Amazon Web Services (AWS) has expanded the capabilities of its Amazon SageMaker machine learning toolkit to address a number of challenges that enterprises confront when trying to operationalise machine learning, from model organisation, training, and optimisation to monitoring the performance of models in production.
Launched at the Amazon’s re:invent conference in 2017, SageMaker aims to make machine learning adoption simpler for customers by bringing together a hosted environment for Jupyter notebooks with built-in model management, automated spin up of training environments in Amazon S3, and HTTPS endpoints for hosting capabilities using EC2 instances.
As CEO Andy Jassy presents it, AWS—like rivals Google Cloud and Microsoft Azure—wants to become the leading, full-service environment for data scientists, data engineers, and non-specialist developers to run all of their machine learning workloads.
For AWS this means a triple-layered stack of services, starting with the basic building blocks used by experienced technical practitioners who want to be able to tweak every part of their modelling process, whether with TensorFlow, PyTorch, MXNet, or another machine learning framework.

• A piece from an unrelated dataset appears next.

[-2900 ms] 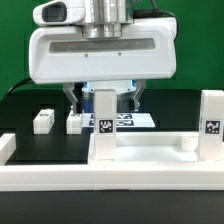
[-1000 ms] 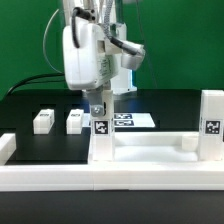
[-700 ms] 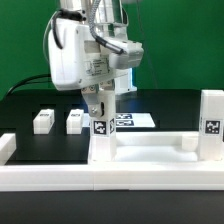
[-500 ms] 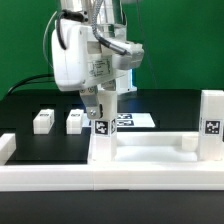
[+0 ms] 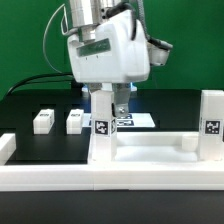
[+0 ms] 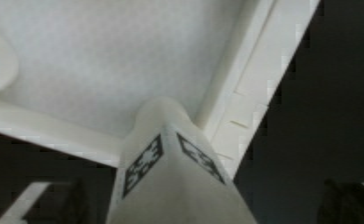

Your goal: Assemble desk

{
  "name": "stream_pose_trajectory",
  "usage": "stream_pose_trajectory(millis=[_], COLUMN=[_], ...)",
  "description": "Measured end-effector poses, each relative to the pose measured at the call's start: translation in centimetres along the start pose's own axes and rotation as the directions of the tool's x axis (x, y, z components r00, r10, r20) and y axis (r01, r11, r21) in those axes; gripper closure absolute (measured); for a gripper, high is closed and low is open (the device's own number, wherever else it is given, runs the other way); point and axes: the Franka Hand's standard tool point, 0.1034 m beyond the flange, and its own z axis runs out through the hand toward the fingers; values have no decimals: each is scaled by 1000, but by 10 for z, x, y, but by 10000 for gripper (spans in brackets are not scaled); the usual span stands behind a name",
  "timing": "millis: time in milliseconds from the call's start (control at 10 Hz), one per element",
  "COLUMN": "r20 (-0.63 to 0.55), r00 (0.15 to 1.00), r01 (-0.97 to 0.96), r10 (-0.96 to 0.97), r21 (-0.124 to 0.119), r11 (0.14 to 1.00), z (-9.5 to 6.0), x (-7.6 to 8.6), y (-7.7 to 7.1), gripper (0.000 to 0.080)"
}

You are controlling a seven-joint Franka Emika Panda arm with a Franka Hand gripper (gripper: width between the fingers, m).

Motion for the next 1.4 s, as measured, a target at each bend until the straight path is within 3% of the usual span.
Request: stream_pose_trajectory(millis=[100, 300, 500, 700, 800, 900, 1100, 1300, 1400], r20=[-1, 16, 14, 12, 11, 8, 2, -10, 4], r00=[996, 890, 873, 882, 902, 944, 978, 997, 951], r01=[85, 455, 487, 472, 431, 331, 208, -79, -309], r10=[-85, -455, -487, -472, -431, -331, -208, 78, 309], r21=[0, -24, -30, -35, -40, -46, -46, -43, -39], r11=[996, 890, 873, 881, 901, 943, 977, 996, 950], z=[-1, -8, -9, -9, -9, -8, -8, -9, -8], x=[1, 3, 0, 2, 5, 7, 8, 12, 10], y=[0, -5, -6, -4, -1, 2, 2, 5, 6], gripper=[151, 151, 151, 389, 389, 498, 498, 500, 503])
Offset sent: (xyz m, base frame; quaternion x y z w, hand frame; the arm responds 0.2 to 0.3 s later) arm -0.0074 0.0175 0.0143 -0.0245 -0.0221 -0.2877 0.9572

SageMaker promises to simplify key elements of the process, topped off with cognitive off-the-shelf services like Translate, Transcribe, image recognition, and voice recognition capabilities.
Introducing SageMaker Studio
Now Amazon is expanding this sandbox with what it calls SageMaker Studio, finally giving customers a fully integrated development environment (IDE) to store and collect all of the source code, notebooks, documentation, data sets, and project folders needed to run and manage machine learning models at enterprise scale, including collaboration capabilities.
Many of these capabilities can already be found within Microsoft’s Azure Machine Learning platform and Google Cloud’s AI Hub, while data science “workbench” offerings are also provided by the likes of Domino Data Lab and Dataiku.
SageMaker Experiments and Model Monitor
Among the new capabilities AWS has announced, let’s start with notebooks. AWS wants to simplify the provisioning of compute when spinning up a Jupyter notebook with one click, as well as automating the tricky process of transferring contents between notebooks.
Next on the list of announcements was SageMaker Experiments, a new feature which allows developers to view and manage all of the different iterations of their models.
It does this by collecting key metrics like input parameters, configuration, and output results so that users can compare and contrast the performance of multiple models, both new models and older experiments.
Amazon has also added a native debugging tool, allowing users to debug and profile models during training, a process that has traditionally proved opaque. The debugger will flag when models are deviating from accuracy and performance indicators complete and offer remediation advice.
Lastly Amazon also announced SageMaker Model Monitor, which helps customers better detect “concept drift,” where the data being used by a model in production starts to deviate from that used to train the model.
With SageMaker Model Monitor, AWS customers will be alerted when deviations in the data may be occurring based on a baseline level they configure by feeding a sample of their data to SageMaker. Model Monitor will then inspect data and prediction quality on a set schedule, even providing per-feature metrics to Amazon CloudWatch.
As Nick McQuire, vice president of enterprise research at CCS Insight said, “Customers are now doubling down on tackling data drift, black box AI, and requiring more tools to help them track model behaviour in production. AWS has had to finally bring these areas into focus but in my view, they are a bit late to the party.
"Model explainability, bias detection, and performance monitoring have been glaring omissions in its strategy this year against Microsoft and Google in particular."
SageMaker Autopilot for automated machine learning
Amazon also announced some changes to its automated machine learning, or AutoML, offering (not to be confused with Google Cloud’s own AutoML product), which automates the selection, training, and optimisation of machine learning models within Sagemaker for classification and linear regression models.
Jassy said that customers have asked for greater visibility into these models, and has responded with SageMaker Autopilot.
The rough end-to-end workflow with SageMaker Autopilot is that customers provide the CSV file or a link to the S3 location of data they want to build the model on, and SageMaker will then train up to 50 different models on that data and give customers access to each of these as notebooks and present them in the form of a leaderboard within SageMaker Studio.
The entire process, from data cleaning and pre-processing to algorithm choice to instance and cluster size selection, is handled automatically.
“So when you open the notebook the recipe of that model is there, from the algorithm to the parameters, so you can evolve it if you want,” Jassy said during his re:Invent keynote today.
In theory this allows companies to level up their models as they go with AWS, starting with classification and regression algorithms, but giving them the ability to track, measure, and customise these as they accumulate more data and grow the data science and engineering skills in their business.
SageMaker Studio is available immediately from the AWS US East (Ohio) region, while SageMaker Experiments and SageMaker Model Monitor are available immediately for all SageMaker customers.